**Action item**
From the entries below, transcribe exactly the lines between the line holding "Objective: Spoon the" and the line holding "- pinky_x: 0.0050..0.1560", inclusive; skip all other lines.

── Stored data ──

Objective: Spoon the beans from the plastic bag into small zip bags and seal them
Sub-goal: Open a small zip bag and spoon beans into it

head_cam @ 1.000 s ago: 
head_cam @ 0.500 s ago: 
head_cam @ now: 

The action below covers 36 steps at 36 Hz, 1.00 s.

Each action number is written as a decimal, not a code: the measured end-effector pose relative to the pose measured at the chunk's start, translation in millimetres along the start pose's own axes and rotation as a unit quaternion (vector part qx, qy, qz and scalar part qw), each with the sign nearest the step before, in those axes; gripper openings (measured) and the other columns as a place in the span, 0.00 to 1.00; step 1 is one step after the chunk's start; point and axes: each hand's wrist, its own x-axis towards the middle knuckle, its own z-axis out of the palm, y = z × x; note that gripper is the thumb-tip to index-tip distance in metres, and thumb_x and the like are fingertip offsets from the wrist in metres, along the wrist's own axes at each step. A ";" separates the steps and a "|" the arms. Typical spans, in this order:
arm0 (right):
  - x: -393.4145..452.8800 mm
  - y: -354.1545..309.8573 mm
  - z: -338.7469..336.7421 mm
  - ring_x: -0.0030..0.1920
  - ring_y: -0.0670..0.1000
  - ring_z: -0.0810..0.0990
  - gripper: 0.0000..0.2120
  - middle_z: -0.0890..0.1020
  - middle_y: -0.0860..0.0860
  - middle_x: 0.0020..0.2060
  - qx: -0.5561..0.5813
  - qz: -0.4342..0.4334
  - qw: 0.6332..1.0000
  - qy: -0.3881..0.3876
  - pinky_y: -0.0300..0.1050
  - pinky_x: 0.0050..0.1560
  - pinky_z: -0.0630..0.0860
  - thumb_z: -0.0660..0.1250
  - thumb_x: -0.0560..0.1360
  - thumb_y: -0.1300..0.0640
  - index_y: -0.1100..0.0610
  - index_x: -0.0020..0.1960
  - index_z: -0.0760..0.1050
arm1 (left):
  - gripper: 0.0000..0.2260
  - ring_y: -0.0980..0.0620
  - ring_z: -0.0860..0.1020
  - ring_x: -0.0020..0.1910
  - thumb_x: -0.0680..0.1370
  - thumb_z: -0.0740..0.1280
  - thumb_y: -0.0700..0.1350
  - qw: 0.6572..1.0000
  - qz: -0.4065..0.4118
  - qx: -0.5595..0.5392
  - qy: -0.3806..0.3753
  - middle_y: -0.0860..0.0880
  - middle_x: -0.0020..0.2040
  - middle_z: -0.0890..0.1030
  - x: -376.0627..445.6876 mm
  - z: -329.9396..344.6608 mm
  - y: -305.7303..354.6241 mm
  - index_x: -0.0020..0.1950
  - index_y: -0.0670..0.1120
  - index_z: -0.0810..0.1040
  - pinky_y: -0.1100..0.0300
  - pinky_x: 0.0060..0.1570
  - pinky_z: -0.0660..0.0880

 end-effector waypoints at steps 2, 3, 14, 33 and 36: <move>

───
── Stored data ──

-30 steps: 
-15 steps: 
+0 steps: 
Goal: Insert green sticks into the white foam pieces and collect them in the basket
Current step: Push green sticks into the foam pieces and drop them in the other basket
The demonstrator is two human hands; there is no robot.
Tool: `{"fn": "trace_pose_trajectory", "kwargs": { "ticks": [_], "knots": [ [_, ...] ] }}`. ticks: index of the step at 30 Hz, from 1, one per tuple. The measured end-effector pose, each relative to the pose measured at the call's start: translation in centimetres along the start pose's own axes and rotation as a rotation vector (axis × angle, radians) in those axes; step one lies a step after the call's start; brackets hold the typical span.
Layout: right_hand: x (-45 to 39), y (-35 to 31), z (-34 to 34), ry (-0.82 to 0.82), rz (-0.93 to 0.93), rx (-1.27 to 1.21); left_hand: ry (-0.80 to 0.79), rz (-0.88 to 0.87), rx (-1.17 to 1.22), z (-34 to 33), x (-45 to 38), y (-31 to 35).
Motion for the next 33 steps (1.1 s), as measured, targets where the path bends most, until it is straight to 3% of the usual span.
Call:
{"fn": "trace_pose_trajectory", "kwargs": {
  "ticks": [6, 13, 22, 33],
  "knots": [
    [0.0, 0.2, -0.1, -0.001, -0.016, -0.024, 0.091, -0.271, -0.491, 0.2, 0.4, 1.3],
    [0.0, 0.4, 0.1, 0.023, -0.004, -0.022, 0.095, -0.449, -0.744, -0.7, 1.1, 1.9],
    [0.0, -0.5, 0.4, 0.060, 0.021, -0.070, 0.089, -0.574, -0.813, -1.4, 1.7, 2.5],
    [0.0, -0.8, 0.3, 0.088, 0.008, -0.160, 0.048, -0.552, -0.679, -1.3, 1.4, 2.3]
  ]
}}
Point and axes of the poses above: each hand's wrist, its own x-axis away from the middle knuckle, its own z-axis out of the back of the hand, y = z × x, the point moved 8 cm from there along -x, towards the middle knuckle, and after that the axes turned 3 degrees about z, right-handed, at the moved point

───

**Response below**
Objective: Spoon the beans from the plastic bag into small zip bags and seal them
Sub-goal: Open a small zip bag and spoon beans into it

head_cam @ 1.000 s ago: 
head_cam @ 0.500 s ago: 
head_cam @ now: 

The action below covers 36 steps at 36 Hz, 1.00 s.

Each action number is written as a decimal, not a code: the measured end-effector pose relative to the pose measured at the chunk's start, translation in millimetres along the start pose's own axes and rotation as a unit quaternion (vector part qx, qy, qz and scalar part qw), each with the sign nearest the step before, in those axes; gripper openings (measured) and the other columns as a place in the span, 0.00 to 1.00; step 1 is one step after the chunk's start; point and axes: each hand's wrist, its own x-axis towards the middle knuckle, its own z-axis out of the palm, y = z × x; note that gripper is the thumb-tip to index-tip distance in metres, and thumb_x and the like are fingertip offsets from the wrist in metres, along the wrist's own axes at each step. A ";" separates the steps and a "|" the arms. Typical spans, in this order:
arm0 (right):
  - x: -393.4145..452.8800 mm
  - y: -354.1545..309.8573 mm
  - z: -338.7469..336.7421 mm
  - ring_x: -0.0030..0.1920
  - ring_y: -0.0670..0.1000
  - ring_z: -0.0810..0.0990
  - gripper: 0.0000..0.2120
  - middle_z: -0.0890..0.1020
  - middle_y: -0.0860..0.0860
  - middle_x: 0.0020..0.2060
  - qx: -0.5561..0.5813
  - qz: -0.4342..0.4334
  - qw: 0.6332..1.0000
  - qy: -0.3881..0.3876
  - pinky_y: -0.0300..0.1050
  - pinky_x: 0.0050..0.1560

Nothing further is required of this output.